L'étude approfondie de l'événement GW 190425 qui a été détecté par LIGO/Virgo le 25 avril 2019 est publiée aujourd'hui et présentée ce même jour lors du 235è meeting de l'American Astronomical Society à Hawaï. La précédente fusion d'étoiles à neutrons avait été détectée souvenez-vous le 17 août 2017 (GW 170817) lors du run 02 des interféromètres LIGO et Virgo et avait mené à la détection simultanée des ondes gravitationnelles et d'un signal électromagnétique dans toutes les longueurs d'ondes. Cette fois-ci, ce n'est hélas pas le cas. Le train d'ondes gravitationnelles de GW 190425 vient de 4 fois plus loin que son illustre prédécesseur : 520 millions d'années-lumière, et il a été mal détecté par l'interféromètre européen Virgo, un signal trop bruité et pas du tout par LIGO-Hanford qui était à l'arrêt. Seul LIGO-Livingston l'a bien détecté. La conséquence est une mauvaise localisation dans le ciel, laissant une très grande zone pour l'origine de ce signal, annihilant toute chance de détecter un signal radio ou gamma simultané.

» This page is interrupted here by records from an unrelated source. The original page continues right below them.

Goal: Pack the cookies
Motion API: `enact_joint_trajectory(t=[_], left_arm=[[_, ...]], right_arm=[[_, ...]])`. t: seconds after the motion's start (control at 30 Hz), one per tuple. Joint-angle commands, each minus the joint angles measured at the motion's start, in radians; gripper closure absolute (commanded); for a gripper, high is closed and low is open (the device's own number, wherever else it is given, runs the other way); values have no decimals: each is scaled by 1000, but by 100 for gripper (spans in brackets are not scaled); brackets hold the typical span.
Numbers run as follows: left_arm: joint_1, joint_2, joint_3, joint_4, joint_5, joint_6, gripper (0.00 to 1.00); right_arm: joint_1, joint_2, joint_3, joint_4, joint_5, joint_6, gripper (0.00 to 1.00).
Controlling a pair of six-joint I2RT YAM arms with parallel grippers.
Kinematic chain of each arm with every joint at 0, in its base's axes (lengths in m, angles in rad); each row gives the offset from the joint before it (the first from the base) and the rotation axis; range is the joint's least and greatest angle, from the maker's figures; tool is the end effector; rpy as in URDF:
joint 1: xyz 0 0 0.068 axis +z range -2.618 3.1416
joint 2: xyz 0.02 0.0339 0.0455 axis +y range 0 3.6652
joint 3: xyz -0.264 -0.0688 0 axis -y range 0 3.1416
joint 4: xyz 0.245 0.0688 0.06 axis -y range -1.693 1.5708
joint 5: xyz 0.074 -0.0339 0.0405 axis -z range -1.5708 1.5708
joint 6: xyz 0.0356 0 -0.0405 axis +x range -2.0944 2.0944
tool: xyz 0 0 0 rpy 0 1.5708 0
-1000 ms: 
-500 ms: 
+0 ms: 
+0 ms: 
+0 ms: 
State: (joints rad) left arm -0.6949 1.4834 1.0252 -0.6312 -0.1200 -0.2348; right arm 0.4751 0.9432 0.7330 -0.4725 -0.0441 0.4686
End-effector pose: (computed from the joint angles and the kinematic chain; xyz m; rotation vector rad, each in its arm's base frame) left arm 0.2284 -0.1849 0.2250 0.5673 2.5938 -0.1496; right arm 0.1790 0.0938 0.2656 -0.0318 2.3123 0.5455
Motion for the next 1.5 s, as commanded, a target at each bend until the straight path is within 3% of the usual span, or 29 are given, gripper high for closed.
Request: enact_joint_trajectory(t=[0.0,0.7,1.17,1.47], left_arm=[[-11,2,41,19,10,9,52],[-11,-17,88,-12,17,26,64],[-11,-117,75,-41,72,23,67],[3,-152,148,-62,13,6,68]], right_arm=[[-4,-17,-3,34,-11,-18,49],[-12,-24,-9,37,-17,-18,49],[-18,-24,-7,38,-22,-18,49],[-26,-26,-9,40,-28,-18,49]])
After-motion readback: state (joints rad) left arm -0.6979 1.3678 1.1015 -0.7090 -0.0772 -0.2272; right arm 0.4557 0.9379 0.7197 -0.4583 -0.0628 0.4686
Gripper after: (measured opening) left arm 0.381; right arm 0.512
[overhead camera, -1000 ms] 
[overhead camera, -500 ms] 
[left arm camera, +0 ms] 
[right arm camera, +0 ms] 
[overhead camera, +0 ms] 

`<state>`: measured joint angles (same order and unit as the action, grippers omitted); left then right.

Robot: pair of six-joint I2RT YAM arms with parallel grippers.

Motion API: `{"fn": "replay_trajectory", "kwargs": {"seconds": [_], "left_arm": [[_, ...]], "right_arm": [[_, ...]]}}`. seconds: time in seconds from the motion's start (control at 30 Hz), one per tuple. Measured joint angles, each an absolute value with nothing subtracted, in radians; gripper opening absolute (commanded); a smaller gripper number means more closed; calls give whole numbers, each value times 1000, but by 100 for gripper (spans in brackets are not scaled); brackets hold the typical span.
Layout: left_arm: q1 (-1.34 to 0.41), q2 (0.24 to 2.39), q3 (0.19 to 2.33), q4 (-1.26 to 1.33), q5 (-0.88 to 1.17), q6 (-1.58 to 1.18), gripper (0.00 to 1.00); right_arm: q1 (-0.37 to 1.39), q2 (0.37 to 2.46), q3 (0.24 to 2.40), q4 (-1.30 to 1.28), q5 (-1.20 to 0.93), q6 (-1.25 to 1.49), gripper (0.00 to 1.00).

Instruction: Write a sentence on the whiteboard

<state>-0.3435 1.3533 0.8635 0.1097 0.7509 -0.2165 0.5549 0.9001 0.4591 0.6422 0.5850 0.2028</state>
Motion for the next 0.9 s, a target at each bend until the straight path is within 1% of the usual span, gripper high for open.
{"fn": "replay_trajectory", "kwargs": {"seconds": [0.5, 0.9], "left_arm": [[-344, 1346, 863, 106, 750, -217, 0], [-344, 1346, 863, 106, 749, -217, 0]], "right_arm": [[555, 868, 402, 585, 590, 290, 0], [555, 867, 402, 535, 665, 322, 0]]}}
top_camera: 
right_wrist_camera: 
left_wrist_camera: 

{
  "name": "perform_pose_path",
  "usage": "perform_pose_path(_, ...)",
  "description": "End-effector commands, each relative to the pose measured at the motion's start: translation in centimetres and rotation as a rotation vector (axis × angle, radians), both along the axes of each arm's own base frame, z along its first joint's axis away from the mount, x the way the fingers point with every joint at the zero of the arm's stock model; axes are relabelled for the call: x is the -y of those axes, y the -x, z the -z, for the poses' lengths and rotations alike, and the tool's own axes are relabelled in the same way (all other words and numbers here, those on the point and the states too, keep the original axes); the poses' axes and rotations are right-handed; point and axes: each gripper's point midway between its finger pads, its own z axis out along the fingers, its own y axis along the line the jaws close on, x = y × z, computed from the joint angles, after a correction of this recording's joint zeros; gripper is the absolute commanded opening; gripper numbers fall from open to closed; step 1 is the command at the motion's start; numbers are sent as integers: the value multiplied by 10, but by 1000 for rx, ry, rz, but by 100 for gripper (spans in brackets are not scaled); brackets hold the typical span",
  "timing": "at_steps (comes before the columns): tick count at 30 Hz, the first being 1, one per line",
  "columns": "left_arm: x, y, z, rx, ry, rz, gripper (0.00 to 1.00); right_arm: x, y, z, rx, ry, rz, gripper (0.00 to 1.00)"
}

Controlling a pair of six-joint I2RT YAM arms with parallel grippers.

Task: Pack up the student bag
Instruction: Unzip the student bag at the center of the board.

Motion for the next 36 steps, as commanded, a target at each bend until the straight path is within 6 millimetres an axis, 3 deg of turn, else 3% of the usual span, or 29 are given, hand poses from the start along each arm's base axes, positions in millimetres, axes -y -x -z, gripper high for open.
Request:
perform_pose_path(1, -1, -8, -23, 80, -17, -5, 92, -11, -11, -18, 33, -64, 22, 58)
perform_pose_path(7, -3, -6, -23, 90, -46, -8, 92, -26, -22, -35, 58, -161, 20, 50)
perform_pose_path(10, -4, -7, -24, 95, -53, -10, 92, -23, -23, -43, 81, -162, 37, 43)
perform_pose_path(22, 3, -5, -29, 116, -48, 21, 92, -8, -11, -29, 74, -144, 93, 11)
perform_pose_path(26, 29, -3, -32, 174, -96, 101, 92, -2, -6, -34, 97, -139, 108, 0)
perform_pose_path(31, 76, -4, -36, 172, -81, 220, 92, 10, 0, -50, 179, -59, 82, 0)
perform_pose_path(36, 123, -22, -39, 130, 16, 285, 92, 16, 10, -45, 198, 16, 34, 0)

Le run 03 de LIGO/Virgo a débuté le 1er avril 2019 et doit se poursuivre jusqu'au 30 avril 2020. Il a été juste arrêté durant le mois d'octobre pour apporter quelques améliorations sur LIGO Hanford et sur Virgo (qui a vu sa puissance laser augmenter de 50%). Durant les huit mois actifs de 2019, les 3 interféromètres laser ont détecté en tout 42 événements candidats d'ondes gravitationnelles, ce qui porte le nombre total depuis la toute première détection à 53 déjà. Mais de nombreux événements sont toujours en cours d'analyse et sont officiellement au stade de "candidats". GW 190425 est le premier événement du run 03 officialisé en tant que tel, même si il était le 4ème événement détecté chronologiquement depuis début avril 2019. En moyenne, LIGO/Virgo ont détecté environ 1 événement par semaine depuis le printemps dernier. Rien que durant le mois de décembre 2019, 6 trains d'ondes gravitationnelles ont été détectés...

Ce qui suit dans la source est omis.